▸ **WHAT TO PRODUCE**: Below are some records. Return exactly their lines from the one containing "Could you please locate the person's right" through the one containing "Could you please locate the person's left", and drop the pictures.

▸ **TASK DATA**:
━━━━
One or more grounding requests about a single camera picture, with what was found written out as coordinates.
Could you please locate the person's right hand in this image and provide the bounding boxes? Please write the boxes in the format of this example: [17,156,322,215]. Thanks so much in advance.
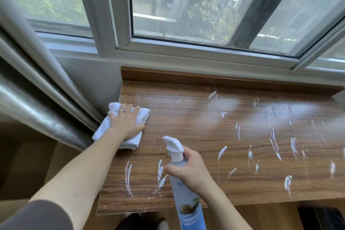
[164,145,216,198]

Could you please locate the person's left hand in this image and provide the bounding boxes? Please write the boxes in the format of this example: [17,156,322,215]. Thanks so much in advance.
━━━━
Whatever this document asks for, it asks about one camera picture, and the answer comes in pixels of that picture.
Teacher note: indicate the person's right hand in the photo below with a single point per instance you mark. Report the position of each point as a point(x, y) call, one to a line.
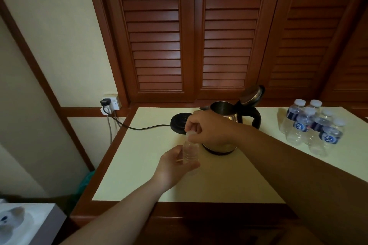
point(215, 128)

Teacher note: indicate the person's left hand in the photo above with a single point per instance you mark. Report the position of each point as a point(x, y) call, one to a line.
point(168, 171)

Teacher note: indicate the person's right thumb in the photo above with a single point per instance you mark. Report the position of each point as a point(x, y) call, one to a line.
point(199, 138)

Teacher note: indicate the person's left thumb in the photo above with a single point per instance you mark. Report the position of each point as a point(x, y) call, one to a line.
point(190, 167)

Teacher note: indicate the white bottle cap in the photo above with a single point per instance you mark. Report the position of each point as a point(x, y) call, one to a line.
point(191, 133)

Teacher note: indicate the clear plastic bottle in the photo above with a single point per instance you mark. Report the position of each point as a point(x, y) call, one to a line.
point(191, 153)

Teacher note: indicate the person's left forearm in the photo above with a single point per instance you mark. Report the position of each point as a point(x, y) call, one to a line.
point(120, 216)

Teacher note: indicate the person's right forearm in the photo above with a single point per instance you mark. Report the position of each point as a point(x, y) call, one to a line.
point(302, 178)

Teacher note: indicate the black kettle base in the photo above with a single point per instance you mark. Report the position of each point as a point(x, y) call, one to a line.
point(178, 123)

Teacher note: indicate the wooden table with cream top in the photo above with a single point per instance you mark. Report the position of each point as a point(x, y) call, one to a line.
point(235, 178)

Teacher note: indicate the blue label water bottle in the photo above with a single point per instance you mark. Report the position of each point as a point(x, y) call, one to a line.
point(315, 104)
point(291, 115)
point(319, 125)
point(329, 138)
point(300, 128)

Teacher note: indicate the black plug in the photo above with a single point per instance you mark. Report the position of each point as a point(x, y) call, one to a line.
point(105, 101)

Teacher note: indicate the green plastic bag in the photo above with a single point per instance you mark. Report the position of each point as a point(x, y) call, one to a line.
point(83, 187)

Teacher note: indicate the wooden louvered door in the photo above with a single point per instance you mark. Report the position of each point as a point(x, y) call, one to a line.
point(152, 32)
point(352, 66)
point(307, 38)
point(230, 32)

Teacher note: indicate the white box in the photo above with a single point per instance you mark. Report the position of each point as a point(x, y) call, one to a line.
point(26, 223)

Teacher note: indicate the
━━━━
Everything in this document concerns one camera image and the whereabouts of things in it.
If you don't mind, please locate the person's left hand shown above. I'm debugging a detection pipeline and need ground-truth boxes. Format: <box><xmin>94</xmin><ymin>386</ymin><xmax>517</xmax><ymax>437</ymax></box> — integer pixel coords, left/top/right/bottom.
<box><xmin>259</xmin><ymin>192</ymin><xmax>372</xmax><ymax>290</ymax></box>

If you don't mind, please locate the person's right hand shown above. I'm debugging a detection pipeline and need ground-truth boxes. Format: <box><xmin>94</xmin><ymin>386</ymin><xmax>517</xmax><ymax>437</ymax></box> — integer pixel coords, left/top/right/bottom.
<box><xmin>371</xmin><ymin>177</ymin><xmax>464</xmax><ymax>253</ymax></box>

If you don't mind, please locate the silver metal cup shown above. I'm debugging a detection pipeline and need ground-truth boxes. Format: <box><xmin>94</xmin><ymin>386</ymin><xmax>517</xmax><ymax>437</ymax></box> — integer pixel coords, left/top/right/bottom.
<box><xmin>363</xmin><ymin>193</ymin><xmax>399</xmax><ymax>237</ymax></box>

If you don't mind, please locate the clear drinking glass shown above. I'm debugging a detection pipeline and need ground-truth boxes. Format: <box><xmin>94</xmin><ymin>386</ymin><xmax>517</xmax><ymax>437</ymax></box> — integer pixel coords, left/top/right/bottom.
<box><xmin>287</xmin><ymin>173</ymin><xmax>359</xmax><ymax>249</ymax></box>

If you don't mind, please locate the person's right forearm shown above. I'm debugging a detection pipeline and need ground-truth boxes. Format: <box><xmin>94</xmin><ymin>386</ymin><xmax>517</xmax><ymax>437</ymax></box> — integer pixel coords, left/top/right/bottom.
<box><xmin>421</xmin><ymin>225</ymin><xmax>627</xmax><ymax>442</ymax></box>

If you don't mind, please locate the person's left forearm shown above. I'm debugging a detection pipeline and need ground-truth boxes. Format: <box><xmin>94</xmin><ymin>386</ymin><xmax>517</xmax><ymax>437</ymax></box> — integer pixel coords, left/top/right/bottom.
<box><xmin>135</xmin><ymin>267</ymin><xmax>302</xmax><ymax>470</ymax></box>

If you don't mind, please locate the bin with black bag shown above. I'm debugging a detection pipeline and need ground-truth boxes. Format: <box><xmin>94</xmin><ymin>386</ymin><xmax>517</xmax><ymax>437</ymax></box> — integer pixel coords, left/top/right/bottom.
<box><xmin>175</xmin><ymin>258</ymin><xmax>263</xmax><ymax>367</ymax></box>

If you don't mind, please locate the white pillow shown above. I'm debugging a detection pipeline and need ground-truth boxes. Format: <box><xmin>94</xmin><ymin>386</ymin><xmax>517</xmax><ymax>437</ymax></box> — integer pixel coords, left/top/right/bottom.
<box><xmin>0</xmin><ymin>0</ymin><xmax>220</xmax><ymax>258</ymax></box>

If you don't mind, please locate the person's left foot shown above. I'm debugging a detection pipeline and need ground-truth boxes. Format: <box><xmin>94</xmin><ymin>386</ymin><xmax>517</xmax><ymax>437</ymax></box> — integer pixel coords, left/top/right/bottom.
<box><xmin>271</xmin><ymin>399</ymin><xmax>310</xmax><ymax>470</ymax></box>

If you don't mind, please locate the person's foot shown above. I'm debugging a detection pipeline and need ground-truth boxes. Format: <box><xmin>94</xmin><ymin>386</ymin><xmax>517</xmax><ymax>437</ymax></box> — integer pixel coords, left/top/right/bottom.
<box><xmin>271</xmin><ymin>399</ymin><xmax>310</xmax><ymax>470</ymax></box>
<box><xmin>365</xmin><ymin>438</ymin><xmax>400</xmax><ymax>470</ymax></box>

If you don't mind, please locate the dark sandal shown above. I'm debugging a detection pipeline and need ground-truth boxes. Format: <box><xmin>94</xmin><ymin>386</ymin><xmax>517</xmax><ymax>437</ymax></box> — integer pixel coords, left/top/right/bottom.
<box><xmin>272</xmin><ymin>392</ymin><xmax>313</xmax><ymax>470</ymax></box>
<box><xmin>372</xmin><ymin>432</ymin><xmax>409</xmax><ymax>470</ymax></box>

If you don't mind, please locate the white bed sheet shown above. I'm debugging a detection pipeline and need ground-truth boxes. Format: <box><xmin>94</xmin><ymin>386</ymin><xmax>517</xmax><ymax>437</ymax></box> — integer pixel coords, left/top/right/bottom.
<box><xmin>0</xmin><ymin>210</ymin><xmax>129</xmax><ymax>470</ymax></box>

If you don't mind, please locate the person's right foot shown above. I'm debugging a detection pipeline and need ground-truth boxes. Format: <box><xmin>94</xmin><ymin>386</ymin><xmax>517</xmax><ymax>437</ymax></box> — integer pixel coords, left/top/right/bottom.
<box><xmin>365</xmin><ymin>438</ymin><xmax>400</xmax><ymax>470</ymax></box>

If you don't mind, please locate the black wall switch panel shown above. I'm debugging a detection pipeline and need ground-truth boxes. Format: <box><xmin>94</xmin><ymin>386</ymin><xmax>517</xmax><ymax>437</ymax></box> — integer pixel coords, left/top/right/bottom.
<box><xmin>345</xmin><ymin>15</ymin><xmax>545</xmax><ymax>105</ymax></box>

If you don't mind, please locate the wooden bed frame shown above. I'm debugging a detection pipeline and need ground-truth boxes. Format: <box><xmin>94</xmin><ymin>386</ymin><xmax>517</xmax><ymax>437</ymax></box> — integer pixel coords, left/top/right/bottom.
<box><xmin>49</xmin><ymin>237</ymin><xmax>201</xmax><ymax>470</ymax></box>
━━━━
▸ **RESPONSE TO THE EXERCISE**:
Could you please locate the person's right hand in this image and provide the bounding boxes? Please write the boxes in the format of this example: [17,156,322,215]. Thanks so much in advance.
[164,145,216,198]

Could you please locate the person's left hand in this image and provide the bounding boxes? Please write the boxes in the format of this example: [17,156,322,215]. Thanks so much in advance.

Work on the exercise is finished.